**Directions for this task**. Within the data below, copy each line where the string "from" is found.

**Dataset content**.
□ □ □
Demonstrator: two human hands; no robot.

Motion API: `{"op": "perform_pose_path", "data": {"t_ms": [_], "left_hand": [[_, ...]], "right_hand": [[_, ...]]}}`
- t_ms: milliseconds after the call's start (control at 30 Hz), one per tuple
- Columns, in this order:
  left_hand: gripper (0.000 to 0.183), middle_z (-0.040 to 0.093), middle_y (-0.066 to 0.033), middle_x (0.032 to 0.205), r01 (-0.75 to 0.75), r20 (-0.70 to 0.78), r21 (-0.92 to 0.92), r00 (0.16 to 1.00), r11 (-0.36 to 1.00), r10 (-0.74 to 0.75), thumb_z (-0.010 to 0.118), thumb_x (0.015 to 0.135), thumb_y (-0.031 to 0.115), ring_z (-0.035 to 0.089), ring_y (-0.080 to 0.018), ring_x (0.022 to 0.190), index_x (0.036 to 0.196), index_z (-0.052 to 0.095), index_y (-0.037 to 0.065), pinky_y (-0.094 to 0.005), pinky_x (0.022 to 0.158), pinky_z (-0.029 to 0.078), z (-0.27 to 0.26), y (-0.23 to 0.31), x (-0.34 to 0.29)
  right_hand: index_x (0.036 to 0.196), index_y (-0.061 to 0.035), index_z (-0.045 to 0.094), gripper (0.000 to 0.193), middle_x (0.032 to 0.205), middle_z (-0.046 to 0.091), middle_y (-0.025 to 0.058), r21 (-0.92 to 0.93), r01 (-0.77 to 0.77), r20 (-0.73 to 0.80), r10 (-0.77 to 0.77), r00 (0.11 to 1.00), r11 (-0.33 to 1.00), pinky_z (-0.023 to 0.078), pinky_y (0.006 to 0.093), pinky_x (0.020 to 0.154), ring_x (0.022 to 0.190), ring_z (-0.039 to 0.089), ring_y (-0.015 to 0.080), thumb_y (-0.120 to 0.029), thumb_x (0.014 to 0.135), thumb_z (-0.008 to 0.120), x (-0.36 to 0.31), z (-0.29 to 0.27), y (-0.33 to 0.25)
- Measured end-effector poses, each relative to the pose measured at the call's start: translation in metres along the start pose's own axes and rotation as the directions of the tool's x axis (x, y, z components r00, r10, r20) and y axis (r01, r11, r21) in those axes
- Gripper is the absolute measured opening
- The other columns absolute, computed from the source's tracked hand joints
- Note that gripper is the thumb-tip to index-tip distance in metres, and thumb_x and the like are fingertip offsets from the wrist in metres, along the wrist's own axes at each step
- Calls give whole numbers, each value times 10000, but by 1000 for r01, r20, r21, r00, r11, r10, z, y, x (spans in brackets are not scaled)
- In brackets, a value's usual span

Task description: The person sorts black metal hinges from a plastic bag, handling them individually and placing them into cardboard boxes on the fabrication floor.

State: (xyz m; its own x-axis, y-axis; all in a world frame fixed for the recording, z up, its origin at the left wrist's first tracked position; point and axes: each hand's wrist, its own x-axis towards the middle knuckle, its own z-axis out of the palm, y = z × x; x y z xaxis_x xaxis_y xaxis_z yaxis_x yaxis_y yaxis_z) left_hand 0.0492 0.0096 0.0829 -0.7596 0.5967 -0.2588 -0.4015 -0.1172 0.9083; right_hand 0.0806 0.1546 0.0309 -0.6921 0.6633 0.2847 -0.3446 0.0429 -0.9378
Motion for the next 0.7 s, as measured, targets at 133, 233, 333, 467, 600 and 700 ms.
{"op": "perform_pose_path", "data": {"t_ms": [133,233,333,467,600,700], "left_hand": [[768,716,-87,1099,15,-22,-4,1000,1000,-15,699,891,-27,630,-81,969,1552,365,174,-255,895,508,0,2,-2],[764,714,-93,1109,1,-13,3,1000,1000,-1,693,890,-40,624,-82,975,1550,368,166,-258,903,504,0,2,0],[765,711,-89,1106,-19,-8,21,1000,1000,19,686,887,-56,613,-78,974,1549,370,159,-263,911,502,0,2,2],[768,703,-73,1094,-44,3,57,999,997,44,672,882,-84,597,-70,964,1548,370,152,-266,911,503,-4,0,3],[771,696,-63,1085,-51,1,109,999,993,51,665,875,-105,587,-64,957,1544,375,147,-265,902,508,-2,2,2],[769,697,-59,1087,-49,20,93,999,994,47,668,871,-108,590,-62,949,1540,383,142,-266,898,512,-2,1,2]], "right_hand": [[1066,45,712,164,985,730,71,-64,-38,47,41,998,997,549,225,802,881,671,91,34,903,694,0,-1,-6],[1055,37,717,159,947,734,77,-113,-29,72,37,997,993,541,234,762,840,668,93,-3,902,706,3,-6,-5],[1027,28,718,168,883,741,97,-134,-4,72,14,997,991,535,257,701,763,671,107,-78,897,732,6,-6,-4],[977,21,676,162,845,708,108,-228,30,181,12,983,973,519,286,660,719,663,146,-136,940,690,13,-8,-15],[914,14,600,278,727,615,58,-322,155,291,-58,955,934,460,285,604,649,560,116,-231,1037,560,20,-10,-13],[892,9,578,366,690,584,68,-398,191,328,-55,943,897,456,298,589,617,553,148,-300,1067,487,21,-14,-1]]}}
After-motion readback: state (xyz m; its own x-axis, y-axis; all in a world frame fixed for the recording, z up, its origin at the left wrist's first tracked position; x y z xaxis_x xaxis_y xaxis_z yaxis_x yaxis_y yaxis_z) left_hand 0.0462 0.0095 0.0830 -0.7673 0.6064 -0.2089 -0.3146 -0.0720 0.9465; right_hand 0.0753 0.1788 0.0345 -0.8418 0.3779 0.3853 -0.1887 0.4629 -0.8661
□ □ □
**Task output**.
- The other columns absolute, computed from the source's tracked hand joints
- Note that gripper is the thumb-tip to index-tip distance in metres, and thumb_x and the like are fingertip offsets from the wrist in metres, along the wrist's own axes at each step
Task description: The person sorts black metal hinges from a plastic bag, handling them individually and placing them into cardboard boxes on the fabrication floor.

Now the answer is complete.